**YOUR ASSIGNMENT:** What is needed here is every line of the records that includes "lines".

**DATA SUPPLIED:**

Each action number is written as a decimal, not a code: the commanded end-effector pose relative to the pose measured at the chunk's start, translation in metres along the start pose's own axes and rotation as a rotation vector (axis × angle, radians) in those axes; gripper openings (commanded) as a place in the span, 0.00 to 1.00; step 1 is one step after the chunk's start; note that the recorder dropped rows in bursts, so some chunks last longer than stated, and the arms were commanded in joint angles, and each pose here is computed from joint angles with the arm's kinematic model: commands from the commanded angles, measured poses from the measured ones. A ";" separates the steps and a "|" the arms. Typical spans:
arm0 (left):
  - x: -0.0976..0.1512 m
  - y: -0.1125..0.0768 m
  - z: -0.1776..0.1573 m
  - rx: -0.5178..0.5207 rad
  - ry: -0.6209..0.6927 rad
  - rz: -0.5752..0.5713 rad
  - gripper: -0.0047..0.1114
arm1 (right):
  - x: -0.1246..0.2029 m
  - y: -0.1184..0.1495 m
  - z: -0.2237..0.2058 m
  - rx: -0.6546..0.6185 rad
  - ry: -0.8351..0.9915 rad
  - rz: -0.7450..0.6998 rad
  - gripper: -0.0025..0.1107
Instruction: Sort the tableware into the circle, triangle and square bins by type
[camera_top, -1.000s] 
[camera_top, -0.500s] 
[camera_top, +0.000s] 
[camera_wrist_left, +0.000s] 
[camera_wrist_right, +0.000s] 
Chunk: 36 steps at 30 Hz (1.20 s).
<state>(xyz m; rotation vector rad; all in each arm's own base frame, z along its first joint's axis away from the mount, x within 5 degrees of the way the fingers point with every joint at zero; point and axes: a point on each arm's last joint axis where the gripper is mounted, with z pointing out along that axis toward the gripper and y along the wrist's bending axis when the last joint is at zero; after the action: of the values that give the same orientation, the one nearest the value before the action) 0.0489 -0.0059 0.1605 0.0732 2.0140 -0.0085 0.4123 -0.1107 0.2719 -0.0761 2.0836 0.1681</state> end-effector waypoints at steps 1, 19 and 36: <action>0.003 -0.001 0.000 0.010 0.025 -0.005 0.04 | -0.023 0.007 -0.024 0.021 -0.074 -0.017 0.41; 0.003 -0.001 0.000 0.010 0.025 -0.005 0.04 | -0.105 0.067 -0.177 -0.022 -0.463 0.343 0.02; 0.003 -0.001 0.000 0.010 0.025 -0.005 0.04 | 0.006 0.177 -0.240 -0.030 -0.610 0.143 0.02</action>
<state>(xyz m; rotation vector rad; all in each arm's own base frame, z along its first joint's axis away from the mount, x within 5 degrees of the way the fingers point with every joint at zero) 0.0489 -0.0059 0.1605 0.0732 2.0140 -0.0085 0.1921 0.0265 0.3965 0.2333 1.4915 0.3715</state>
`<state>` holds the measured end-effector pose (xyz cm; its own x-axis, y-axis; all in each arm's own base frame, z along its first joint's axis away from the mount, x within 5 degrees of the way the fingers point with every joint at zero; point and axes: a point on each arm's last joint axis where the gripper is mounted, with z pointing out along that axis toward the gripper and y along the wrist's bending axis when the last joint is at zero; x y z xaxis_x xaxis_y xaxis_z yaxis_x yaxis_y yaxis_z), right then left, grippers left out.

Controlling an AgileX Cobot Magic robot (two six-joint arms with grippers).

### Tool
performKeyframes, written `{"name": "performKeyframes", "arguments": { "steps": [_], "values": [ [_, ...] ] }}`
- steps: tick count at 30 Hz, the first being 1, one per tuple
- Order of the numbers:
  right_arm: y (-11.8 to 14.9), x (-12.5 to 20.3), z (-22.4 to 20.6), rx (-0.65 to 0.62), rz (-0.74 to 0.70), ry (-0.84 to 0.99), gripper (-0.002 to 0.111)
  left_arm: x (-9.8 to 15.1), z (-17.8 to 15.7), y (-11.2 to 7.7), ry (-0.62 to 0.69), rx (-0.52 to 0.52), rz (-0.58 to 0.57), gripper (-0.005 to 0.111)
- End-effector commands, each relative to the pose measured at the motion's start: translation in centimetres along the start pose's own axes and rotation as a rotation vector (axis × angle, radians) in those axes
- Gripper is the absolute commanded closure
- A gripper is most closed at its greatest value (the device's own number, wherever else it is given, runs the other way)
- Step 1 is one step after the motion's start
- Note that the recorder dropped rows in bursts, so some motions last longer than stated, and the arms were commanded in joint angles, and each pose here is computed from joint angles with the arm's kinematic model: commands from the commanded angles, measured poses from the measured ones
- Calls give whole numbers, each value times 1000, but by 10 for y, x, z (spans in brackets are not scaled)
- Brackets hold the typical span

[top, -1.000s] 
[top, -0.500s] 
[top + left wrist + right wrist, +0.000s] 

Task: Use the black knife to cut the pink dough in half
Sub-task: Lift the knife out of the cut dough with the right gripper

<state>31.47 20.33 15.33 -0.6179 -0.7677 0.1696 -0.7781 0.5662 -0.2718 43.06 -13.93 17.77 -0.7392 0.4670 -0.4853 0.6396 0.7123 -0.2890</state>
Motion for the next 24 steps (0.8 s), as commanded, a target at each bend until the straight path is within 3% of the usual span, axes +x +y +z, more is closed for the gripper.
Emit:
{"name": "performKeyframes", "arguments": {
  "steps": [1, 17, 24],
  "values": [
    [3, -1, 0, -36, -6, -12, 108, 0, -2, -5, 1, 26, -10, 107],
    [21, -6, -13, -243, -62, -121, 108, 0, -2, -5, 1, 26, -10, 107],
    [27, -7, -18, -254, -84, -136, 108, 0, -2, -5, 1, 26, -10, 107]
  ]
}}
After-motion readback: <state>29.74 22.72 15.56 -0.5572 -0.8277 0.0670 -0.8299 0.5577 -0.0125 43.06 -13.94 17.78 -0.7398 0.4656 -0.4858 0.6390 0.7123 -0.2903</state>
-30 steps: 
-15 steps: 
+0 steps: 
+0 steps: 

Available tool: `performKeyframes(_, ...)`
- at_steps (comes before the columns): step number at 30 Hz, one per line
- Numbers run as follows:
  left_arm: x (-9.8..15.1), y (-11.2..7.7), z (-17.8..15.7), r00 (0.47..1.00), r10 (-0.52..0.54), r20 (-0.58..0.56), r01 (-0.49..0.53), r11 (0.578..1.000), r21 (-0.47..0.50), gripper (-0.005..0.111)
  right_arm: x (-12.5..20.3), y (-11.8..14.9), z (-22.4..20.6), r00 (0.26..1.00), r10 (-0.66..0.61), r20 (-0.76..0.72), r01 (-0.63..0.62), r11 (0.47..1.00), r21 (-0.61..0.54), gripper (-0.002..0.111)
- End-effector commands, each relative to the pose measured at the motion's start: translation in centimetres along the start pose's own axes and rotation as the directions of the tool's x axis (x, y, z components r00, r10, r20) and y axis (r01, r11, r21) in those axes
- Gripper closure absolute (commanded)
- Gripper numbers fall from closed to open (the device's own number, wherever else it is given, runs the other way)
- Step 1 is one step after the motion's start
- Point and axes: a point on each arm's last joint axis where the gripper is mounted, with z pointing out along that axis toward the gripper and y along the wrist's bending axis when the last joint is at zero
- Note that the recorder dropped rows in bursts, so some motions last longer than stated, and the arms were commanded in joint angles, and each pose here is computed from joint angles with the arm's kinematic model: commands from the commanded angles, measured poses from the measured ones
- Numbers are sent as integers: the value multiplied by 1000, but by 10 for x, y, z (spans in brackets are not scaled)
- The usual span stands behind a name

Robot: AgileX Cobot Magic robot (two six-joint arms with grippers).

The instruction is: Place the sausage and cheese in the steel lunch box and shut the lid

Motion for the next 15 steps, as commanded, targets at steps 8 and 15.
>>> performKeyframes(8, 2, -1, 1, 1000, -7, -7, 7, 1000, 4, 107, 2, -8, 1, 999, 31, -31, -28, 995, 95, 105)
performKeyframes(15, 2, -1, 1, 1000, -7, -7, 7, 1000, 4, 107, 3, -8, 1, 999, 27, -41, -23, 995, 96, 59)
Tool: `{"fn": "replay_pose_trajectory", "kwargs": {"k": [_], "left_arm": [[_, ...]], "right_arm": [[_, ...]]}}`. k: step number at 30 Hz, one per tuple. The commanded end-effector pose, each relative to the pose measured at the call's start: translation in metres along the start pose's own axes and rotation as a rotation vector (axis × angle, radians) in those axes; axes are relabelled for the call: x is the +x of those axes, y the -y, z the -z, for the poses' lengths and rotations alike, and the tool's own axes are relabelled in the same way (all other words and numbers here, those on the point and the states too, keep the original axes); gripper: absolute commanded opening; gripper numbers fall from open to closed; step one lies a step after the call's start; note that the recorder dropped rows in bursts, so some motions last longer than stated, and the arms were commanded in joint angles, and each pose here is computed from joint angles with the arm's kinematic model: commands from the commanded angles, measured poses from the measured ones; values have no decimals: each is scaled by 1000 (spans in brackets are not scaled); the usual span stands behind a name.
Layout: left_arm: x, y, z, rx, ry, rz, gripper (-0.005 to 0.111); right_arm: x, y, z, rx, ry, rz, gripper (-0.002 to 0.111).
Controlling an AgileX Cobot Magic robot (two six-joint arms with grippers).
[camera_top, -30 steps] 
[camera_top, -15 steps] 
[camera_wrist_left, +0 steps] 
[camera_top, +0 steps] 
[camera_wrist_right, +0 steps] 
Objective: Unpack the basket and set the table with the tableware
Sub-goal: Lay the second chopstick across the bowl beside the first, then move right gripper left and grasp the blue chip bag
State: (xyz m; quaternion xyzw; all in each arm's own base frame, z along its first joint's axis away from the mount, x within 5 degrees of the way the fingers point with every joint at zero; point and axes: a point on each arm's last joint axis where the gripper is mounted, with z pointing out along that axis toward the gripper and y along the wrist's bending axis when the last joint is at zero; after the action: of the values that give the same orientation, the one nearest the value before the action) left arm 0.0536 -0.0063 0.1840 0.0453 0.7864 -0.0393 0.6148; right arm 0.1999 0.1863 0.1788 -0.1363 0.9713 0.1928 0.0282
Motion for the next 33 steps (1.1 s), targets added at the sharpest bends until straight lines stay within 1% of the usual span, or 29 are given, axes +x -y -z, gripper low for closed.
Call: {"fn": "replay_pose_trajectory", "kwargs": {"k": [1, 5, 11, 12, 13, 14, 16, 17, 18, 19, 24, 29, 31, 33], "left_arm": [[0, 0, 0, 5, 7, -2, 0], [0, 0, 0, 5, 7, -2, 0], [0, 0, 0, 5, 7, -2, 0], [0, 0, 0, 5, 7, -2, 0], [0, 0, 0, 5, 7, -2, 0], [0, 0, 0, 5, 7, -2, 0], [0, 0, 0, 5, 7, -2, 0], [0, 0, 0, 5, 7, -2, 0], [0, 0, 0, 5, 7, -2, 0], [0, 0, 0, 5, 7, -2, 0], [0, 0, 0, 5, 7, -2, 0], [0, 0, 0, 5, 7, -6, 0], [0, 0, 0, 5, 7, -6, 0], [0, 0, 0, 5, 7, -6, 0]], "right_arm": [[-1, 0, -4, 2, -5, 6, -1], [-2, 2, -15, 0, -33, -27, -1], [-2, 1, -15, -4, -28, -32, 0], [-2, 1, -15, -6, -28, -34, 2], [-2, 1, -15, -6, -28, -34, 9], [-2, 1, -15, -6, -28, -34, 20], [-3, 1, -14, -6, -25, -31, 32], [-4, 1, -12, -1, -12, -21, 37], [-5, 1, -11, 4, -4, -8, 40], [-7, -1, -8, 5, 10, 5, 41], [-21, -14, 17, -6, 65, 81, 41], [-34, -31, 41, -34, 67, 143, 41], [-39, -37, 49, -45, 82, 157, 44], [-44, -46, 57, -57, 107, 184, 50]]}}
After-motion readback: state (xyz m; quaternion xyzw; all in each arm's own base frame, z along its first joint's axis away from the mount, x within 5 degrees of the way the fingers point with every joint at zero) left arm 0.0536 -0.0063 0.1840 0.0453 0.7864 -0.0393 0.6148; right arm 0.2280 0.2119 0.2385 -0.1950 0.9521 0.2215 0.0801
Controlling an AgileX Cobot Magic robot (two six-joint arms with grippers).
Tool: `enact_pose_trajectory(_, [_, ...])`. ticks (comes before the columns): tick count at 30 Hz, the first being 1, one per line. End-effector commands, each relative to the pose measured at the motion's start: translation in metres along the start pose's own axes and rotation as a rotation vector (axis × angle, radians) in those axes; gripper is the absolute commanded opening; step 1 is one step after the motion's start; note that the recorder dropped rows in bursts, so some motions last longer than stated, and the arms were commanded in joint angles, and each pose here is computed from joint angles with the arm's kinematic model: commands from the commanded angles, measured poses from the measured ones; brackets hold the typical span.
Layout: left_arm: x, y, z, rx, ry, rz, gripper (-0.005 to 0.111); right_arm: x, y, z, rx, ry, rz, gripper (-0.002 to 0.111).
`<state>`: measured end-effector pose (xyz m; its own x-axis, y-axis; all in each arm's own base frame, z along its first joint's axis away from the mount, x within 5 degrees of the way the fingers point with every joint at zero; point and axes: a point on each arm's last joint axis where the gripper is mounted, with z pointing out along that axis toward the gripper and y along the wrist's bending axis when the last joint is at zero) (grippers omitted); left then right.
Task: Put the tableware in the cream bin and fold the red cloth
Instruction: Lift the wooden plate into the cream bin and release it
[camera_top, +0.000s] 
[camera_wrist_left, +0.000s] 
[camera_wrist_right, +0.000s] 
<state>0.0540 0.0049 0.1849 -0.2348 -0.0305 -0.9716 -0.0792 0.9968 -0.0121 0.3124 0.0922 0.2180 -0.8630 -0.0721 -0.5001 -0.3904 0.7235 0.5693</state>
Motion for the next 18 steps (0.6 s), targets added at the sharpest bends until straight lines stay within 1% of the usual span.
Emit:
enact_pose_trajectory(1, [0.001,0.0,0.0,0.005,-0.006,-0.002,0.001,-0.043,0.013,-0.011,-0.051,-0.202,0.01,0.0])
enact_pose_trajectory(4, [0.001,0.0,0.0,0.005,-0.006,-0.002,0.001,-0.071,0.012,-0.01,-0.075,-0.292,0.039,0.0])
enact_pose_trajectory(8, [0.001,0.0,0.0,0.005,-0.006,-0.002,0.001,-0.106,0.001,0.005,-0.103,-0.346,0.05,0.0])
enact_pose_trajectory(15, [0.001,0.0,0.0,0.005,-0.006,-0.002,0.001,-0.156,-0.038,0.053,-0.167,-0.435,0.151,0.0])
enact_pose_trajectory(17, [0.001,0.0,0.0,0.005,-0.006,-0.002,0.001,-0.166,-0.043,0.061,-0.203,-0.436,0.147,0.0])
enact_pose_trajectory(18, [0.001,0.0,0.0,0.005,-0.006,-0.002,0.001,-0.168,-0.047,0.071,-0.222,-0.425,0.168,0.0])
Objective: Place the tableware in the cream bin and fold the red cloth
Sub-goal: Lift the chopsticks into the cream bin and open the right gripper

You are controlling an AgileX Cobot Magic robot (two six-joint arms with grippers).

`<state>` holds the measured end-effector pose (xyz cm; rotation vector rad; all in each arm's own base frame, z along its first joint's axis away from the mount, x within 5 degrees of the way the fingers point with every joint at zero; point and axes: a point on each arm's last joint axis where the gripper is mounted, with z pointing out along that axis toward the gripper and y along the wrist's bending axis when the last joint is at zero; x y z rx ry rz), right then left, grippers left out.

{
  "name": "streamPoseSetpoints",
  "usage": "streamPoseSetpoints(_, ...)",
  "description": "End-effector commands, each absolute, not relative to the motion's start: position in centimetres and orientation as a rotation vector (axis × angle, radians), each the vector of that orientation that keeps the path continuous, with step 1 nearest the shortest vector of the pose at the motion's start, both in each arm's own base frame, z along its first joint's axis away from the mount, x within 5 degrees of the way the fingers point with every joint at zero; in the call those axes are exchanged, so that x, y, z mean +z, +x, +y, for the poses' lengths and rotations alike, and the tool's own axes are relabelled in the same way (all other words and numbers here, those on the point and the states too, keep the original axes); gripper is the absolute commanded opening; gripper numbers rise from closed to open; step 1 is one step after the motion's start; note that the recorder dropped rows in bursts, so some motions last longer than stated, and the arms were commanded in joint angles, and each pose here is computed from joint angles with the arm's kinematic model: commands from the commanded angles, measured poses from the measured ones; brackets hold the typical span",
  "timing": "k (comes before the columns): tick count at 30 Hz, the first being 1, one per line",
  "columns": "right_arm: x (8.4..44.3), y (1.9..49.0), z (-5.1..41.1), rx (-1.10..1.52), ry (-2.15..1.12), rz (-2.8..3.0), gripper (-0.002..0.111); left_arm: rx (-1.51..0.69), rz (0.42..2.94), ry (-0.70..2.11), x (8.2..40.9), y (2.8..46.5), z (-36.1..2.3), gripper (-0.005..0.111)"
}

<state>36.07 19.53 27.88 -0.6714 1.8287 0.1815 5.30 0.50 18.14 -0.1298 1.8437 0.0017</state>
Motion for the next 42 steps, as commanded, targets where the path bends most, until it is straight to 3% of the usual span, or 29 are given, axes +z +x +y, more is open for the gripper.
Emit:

**SOLVED PROBLEM:**
Motion for the next 33 steps (1.1 s), targets added at the sharpest bends until straight lines stay within 1% of the usual span, or 29 are given, axes +x -y -z, gripper low for closed.
Motion for the next 18 steps (0.6 s), targets added at the sharpest bends until straight lines stay within 1% of the usual span.

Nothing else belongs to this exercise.